◆ Supplied information

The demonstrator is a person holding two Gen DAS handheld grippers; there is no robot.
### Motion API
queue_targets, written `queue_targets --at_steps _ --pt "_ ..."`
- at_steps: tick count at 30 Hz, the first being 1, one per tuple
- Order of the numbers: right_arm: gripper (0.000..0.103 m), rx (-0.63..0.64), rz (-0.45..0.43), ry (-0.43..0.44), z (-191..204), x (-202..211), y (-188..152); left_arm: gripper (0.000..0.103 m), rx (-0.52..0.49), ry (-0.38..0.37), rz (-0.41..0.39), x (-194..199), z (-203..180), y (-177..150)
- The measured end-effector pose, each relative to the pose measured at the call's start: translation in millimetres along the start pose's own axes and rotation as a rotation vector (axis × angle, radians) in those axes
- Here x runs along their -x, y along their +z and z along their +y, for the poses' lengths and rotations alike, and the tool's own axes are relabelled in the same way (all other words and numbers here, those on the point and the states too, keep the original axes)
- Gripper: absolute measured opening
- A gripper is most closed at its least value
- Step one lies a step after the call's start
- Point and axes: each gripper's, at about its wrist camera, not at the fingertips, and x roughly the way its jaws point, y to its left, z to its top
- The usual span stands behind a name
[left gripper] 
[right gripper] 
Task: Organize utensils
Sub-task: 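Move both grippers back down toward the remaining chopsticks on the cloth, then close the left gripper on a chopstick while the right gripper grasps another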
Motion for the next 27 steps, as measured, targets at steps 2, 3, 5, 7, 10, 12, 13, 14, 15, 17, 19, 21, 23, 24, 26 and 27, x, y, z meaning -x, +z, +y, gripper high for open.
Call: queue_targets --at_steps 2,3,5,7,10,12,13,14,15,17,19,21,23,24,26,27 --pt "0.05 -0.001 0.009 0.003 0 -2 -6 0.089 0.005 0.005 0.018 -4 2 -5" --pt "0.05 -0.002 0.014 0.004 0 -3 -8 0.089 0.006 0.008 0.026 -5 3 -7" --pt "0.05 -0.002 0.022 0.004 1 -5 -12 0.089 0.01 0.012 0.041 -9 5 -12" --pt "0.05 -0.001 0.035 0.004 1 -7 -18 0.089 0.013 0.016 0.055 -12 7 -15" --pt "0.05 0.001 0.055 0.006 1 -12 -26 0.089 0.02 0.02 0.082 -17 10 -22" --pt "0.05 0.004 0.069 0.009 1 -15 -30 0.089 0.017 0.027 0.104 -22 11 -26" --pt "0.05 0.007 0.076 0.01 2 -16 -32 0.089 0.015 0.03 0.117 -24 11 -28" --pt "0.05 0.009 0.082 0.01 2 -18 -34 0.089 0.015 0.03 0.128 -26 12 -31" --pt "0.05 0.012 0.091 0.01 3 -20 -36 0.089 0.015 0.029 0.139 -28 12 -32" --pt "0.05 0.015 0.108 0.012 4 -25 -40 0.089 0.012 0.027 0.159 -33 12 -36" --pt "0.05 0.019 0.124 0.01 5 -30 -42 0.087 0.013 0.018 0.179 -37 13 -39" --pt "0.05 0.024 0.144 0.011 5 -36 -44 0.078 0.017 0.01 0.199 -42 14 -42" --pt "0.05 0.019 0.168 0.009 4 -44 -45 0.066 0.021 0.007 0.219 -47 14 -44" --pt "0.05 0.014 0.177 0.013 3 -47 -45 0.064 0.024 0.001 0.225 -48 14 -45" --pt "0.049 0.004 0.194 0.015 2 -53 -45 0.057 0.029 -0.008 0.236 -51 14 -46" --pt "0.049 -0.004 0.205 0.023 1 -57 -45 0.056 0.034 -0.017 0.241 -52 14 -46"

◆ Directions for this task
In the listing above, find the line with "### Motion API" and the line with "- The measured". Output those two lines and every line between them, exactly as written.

◆ Output
### Motion API
queue_targets, written `queue_targets --at_steps _ --pt "_ ..."`
- at_steps: tick count at 30 Hz, the first being 1, one per tuple
- Order of the numbers: right_arm: gripper (0.000..0.103 m), rx (-0.63..0.64), rz (-0.45..0.43), ry (-0.43..0.44), z (-191..204), x (-202..211), y (-188..152); left_arm: gripper (0.000..0.103 m), rx (-0.52..0.49), ry (-0.38..0.37), rz (-0.41..0.39), x (-194..199), z (-203..180), y (-177..150)
- The measured end-effector pose, each relative to the pose measured at the call's start: translation in millimetres along the start pose's own axes and rotation as a rotation vector (axis × angle, radians) in those axes

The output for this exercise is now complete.